* DIRECTIONS
Repeat the listing exactly. Do not carry over any pictures.

= = =

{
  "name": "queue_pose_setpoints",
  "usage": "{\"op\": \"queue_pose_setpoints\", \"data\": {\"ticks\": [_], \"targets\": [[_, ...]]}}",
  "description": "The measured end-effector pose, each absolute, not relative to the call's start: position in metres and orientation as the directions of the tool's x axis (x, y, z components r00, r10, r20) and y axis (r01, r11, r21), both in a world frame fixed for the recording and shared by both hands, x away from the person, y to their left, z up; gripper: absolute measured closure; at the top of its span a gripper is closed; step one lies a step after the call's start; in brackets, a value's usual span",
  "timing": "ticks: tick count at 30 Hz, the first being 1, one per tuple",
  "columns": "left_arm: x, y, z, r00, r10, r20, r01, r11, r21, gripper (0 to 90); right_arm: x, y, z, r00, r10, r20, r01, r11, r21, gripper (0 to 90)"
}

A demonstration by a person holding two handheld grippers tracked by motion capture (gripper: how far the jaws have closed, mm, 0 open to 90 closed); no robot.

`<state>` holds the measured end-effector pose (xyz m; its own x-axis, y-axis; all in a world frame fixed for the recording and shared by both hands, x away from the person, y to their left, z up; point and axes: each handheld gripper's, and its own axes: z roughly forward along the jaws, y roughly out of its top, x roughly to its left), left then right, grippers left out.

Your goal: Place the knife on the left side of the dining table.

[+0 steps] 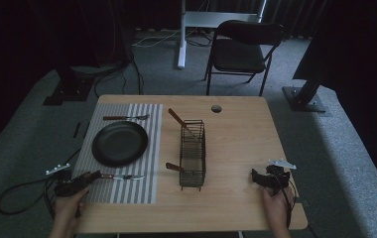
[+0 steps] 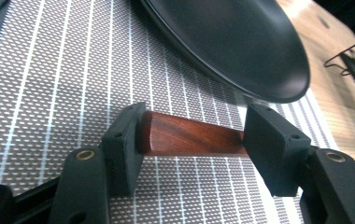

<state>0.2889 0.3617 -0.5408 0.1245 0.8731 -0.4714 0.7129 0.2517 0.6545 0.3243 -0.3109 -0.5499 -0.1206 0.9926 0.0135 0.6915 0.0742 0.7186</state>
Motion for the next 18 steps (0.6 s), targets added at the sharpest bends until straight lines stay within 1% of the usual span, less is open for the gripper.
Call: {"op": "queue_pose_setpoints", "data": {"ticks": [3, 4, 7, 10, 11, 12, 13, 14, 15, 16, 17, 18], "targets": [[0.29, 0.36, -0.54, 0.12, 0.882, -0.455, 0.715, 0.241, 0.656, 39.7, 0.324, -0.311, -0.55, -0.12, 0.993, 0.013, 0.691, 0.074, 0.719, 11.6], [0.292, 0.359, -0.54, 0.118, 0.896, -0.428, 0.716, 0.222, 0.662, 39.0, 0.324, -0.311, -0.55, -0.121, 0.993, 0.013, 0.691, 0.074, 0.719, 11.6], [0.294, 0.357, -0.539, 0.112, 0.903, -0.416, 0.716, 0.216, 0.663, 38.0, 0.324, -0.311, -0.55, -0.12, 0.993, 0.013, 0.691, 0.074, 0.719, 11.6], [0.296, 0.351, -0.538, 0.109, 0.933, -0.344, 0.711, 0.169, 0.682, 36.3, 0.324, -0.311, -0.55, -0.12, 0.993, 0.013, 0.691, 0.074, 0.719, 11.6], [0.296, 0.351, -0.538, 0.109, 0.933, -0.344, 0.711, 0.169, 0.682, 35.7, 0.324, -0.311, -0.55, -0.121, 0.993, 0.013, 0.691, 0.075, 0.719, 11.6], [0.297, 0.345, -0.536, 0.107, 0.957, -0.269, 0.715, 0.114, 0.69, 34.8, 0.324, -0.311, -0.55, -0.121, 0.993, 0.013, 0.691, 0.075, 0.719, 11.6], [0.297, 0.345, -0.536, 0.107, 0.957, -0.269, 0.715, 0.114, 0.69, 33.8, 0.324, -0.311, -0.55, -0.121, 0.993, 0.013, 0.691, 0.075, 0.719, 11.6], [0.298, 0.337, -0.536, 0.117, 0.979, -0.167, 0.718, 0.033, 0.695, 33.4, 0.324, -0.311, -0.55, -0.121, 0.993, 0.013, 0.691, 0.075, 0.719, 11.6], [0.298, 0.337, -0.536, 0.117, 0.979, -0.167, 0.718, 0.033, 0.695, 31.4, 0.324, -0.311, -0.55, -0.121, 0.993, 0.013, 0.691, 0.075, 0.719, 11.6], [0.299, 0.332, -0.535, 0.12, 0.984, -0.133, 0.715, 0.008, 0.699, 29.9, 0.324, -0.311, -0.55, -0.121, 0.993, 0.013, 0.691, 0.075, 0.719, 11.6], [0.299, 0.332, -0.535, 0.12, 0.984, -0.133, 0.715, 0.008, 0.699, 29.8, 0.324, -0.311, -0.55, -0.12, 0.993, 0.013, 0.691, 0.074, 0.719, 11.6], [0.3, 0.33, -0.534, 0.123, 0.986, -0.112, 0.715, -0.01, 0.699, 29.8, 0.324, -0.311, -0.55, -0.121, 0.993, 0.013, 0.691, 0.074, 0.719, 11.6]]}}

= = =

* SOLUTION TO THIS PROBLEM
{
  "name": "queue_pose_setpoints",
  "usage": "{\"op\": \"queue_pose_setpoints\", \"data\": {\"ticks\": [_], \"targets\": [[_, ...]]}}",
  "description": "The measured end-effector pose, each absolute, not relative to the call's start: position in metres and orientation as the directions of the tool's x axis (x, y, z components r00, r10, r20) and y axis (r01, r11, r21), both in a world frame fixed for the recording and shared by both hands, x away from the person, y to their left, z up; gripper: absolute measured closure; at the top of its span a gripper is closed; step one lies a step after the call's start; in brackets, a value's usual span",
  "timing": "ticks: tick count at 30 Hz, the first being 1, one per tuple",
  "columns": "left_arm: x, y, z, r00, r10, r20, r01, r11, r21, gripper (0 to 90); right_arm: x, y, z, r00, r10, r20, r01, r11, r21, gripper (0 to 90)"
}

A demonstration by a person holding two handheld grippers tracked by motion capture (gripper: how far the jaws have closed, mm, 0 open to 90 closed); no robot.

`<state>` holds the measured end-effector pose (xyz m; its own x-axis, y-axis; all in a world frame fixed for the recording and shared by both hands, x away from the person, y to their left, z up; point and axes: each handheld gripper's, and its own axes: z roughly forward along the jaws, y roughly out of its top, x roughly to its left), left then right, grippers left out.

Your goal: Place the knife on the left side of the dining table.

[+0 steps] 
[+0 steps] 

<state>0.2889 0.3617 -0.5408 0.1245 0.8731 -0.4714 0.7129 0.2517 0.6545 0.3243 -0.3109 -0.5499 -0.1206 0.9926 0.0135 0.6915 0.0742 0.7186</state>
Motion for the next 18 steps (0.6 s), targets added at the sharpest bends until straight lines stay within 1% of the usual span, less is open for the gripper.
Call: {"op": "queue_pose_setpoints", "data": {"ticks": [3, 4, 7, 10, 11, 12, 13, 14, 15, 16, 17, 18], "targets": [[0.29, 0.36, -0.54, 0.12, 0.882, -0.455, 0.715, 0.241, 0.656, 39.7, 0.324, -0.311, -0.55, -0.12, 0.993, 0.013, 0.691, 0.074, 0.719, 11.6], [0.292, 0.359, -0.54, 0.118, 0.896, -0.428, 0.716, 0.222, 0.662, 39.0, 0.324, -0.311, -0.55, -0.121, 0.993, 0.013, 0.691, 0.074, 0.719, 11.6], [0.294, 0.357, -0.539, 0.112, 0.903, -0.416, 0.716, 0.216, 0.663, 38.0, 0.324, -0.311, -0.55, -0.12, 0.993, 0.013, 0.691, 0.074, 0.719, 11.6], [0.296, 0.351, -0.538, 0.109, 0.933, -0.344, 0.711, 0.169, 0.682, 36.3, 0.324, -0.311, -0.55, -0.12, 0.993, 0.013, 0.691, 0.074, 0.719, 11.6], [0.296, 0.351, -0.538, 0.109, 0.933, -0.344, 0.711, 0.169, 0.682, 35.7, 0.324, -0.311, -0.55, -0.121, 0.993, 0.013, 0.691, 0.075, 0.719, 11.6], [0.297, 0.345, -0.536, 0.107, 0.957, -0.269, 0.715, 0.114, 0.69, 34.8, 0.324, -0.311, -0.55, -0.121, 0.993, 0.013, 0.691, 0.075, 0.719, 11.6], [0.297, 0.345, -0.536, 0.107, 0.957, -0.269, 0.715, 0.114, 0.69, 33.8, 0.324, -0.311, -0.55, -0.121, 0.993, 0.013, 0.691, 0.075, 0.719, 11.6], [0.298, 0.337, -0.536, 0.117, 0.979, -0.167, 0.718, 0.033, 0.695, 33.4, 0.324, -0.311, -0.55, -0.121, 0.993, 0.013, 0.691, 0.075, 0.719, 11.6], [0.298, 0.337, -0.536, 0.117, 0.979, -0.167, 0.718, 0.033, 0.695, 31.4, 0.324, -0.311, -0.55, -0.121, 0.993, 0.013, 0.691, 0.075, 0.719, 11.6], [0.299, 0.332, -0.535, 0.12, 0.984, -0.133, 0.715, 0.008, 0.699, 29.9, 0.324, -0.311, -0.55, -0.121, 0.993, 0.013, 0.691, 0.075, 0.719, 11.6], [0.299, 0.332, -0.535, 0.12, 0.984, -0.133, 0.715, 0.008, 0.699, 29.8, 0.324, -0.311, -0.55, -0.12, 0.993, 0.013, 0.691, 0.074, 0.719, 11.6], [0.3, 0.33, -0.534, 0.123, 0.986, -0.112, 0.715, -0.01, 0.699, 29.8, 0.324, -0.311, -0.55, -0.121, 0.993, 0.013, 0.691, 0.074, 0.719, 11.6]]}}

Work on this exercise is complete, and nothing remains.